- _How to complete this task_
Repeat, please, only the lines from the top of the data down to the line with "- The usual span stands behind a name"; include both of those lines.

*-*-*

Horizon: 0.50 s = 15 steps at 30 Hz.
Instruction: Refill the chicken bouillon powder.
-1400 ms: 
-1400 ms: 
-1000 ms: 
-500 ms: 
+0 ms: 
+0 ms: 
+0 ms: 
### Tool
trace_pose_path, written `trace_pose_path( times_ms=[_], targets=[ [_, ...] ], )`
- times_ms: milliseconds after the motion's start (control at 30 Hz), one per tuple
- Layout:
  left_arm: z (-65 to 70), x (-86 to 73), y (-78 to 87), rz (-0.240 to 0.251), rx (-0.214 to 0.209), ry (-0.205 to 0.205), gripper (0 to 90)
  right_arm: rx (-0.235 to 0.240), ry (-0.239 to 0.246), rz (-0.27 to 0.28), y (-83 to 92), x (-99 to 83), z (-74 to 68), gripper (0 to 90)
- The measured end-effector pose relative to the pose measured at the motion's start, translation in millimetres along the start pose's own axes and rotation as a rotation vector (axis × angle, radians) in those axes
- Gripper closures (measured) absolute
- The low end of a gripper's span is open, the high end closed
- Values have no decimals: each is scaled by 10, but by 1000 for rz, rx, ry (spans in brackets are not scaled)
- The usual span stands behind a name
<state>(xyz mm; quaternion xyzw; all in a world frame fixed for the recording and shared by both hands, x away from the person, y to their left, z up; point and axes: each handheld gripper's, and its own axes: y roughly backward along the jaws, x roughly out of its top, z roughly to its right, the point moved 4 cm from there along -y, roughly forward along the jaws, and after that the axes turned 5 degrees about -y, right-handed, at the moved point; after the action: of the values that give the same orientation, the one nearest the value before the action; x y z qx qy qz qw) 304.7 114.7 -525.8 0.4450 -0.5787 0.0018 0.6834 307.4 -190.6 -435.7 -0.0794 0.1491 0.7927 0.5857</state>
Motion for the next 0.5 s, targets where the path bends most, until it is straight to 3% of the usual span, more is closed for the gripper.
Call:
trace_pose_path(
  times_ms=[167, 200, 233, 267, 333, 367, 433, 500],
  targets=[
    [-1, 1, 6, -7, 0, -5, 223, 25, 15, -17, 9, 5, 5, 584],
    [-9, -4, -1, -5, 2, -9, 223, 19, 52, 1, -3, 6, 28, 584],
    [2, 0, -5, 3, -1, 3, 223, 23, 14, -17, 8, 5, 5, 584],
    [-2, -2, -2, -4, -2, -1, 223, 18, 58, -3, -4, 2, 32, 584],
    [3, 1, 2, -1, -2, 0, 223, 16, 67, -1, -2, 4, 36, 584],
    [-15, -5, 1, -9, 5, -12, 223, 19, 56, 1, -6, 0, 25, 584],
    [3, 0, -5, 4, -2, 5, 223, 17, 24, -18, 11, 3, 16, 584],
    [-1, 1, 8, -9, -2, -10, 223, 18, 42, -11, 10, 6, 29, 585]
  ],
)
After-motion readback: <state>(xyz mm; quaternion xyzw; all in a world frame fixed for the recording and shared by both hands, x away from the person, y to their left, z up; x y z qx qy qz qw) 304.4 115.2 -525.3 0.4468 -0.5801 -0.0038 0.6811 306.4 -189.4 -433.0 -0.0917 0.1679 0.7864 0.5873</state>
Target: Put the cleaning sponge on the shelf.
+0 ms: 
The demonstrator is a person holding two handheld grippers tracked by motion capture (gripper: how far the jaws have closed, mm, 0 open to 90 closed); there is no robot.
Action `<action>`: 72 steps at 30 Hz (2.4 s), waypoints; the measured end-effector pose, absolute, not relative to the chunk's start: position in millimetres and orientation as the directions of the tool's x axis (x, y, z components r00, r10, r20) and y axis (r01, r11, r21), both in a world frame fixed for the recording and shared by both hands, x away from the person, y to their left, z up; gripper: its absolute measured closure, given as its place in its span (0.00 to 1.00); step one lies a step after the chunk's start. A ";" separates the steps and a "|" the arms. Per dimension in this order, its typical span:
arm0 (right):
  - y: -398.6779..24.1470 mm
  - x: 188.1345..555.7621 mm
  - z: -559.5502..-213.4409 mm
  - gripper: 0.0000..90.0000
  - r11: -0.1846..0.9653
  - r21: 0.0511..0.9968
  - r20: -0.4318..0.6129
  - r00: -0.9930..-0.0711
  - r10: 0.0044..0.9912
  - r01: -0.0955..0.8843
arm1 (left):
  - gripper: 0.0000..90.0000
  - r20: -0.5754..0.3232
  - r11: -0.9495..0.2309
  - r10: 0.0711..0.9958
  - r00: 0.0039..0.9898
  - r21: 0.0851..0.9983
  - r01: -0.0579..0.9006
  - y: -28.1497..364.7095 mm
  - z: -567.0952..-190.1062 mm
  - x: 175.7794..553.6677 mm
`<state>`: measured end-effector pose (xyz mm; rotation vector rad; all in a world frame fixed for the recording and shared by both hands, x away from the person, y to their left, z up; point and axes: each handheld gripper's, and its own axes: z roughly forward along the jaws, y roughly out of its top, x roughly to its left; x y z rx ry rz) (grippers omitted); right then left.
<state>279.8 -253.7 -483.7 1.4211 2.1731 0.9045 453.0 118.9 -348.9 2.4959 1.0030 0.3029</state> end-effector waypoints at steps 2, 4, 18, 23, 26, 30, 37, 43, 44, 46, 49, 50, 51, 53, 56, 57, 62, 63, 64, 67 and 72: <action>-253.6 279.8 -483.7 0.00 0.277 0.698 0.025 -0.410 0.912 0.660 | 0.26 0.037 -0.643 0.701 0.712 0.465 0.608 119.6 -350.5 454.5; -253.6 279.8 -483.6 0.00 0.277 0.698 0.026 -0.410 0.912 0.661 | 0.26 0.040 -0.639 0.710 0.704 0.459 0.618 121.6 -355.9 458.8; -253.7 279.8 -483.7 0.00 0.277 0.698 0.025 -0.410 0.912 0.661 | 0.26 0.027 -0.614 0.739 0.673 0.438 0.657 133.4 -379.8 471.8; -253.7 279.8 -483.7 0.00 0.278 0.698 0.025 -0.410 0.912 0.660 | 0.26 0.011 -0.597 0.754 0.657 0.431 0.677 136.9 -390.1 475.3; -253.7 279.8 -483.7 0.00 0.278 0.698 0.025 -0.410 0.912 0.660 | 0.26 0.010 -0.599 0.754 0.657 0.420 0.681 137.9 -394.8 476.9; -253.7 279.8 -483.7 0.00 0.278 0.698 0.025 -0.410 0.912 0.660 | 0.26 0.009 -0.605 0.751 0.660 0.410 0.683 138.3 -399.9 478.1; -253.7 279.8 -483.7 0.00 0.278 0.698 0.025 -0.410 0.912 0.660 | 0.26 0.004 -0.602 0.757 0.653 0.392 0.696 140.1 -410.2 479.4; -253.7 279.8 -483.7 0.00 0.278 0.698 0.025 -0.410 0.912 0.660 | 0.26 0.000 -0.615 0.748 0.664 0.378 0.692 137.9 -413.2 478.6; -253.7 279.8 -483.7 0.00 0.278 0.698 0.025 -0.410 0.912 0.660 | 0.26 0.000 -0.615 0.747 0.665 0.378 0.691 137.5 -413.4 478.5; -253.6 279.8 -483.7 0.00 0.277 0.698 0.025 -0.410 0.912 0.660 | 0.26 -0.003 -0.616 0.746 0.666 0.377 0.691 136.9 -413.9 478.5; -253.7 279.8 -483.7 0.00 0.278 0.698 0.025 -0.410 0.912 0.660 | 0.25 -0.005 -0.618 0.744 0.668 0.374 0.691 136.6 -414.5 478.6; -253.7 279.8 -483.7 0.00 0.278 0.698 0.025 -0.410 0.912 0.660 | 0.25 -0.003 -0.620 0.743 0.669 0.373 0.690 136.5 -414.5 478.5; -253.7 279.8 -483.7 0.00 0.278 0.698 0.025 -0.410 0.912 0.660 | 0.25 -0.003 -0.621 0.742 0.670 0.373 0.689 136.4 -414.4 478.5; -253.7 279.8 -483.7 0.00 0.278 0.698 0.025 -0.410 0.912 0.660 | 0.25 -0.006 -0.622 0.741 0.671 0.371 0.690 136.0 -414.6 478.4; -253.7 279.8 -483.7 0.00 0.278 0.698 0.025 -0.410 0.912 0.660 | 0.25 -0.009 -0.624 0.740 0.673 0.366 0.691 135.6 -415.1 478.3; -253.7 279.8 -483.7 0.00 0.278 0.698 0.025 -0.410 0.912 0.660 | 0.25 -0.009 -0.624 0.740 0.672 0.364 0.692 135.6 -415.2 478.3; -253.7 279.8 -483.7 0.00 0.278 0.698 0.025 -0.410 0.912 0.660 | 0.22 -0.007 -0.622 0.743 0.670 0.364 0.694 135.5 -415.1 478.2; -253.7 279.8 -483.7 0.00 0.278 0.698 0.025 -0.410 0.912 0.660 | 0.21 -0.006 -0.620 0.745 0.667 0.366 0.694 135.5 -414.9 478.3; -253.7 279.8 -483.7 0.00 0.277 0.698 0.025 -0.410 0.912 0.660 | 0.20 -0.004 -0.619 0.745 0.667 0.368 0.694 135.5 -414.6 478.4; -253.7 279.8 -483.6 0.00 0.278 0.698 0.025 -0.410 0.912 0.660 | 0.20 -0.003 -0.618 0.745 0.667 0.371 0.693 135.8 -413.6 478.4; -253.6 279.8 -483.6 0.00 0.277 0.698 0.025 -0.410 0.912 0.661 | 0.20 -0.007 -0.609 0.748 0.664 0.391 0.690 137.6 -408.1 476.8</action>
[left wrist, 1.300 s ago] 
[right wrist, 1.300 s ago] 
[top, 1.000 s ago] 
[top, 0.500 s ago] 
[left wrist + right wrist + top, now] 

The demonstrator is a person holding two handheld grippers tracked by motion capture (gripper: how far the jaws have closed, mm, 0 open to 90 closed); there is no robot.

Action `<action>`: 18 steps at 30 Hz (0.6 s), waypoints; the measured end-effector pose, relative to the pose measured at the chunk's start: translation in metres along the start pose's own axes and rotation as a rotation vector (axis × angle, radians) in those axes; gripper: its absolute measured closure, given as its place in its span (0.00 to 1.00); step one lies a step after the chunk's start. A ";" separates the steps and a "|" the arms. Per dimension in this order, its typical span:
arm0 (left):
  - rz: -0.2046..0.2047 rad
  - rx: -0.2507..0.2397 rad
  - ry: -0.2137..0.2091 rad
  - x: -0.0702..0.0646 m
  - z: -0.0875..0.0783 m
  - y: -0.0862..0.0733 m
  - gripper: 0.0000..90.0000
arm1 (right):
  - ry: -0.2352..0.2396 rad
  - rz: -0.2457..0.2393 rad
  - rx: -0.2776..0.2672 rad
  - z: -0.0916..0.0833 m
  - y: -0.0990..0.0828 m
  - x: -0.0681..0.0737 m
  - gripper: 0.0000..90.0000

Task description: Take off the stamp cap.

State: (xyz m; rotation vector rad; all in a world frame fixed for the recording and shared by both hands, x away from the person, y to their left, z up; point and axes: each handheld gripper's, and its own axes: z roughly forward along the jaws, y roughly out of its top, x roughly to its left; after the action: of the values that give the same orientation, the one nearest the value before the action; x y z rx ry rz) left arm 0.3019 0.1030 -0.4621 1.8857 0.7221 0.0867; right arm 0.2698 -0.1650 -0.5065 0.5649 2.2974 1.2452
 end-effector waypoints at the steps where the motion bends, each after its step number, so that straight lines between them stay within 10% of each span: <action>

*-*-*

- _Written reply_
Horizon: 0.50 s = 15 steps at 30 Hz.
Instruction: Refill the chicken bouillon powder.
-1400 ms: 
-1400 ms: 
-1000 ms: 
-500 ms: 
+0 ms: 
+0 ms: 
+0 ms: 
### Tool
trace_pose_path, written `trace_pose_path( times_ms=[_], targets=[ [_, ...] ], )`
- times_ms: milliseconds after the motion's start (control at 30 Hz), one per tuple
- Layout:
  left_arm: z (-65 to 70), x (-86 to 73), y (-78 to 87), rz (-0.240 to 0.251), rx (-0.214 to 0.209), ry (-0.205 to 0.205), gripper (0 to 90)
  right_arm: rx (-0.235 to 0.240), ry (-0.239 to 0.246), rz (-0.27 to 0.28), y (-83 to 92), x (-99 to 83), z (-74 to 68), gripper (0 to 90)
- The measured end-effector pose relative to the pose measured at the motion's start, translation in millimetres along the start pose's own axes and rotation as a rotation vector (axis × angle, radians) in those axes
- Gripper closures (measured) absolute
- The low end of a gripper's span is open, the high end closed
- Values have no decimals: each is scaled by 10, but by 1000 for rz, rx, ry (spans in brackets are not scaled)
- The usual span stands behind a name

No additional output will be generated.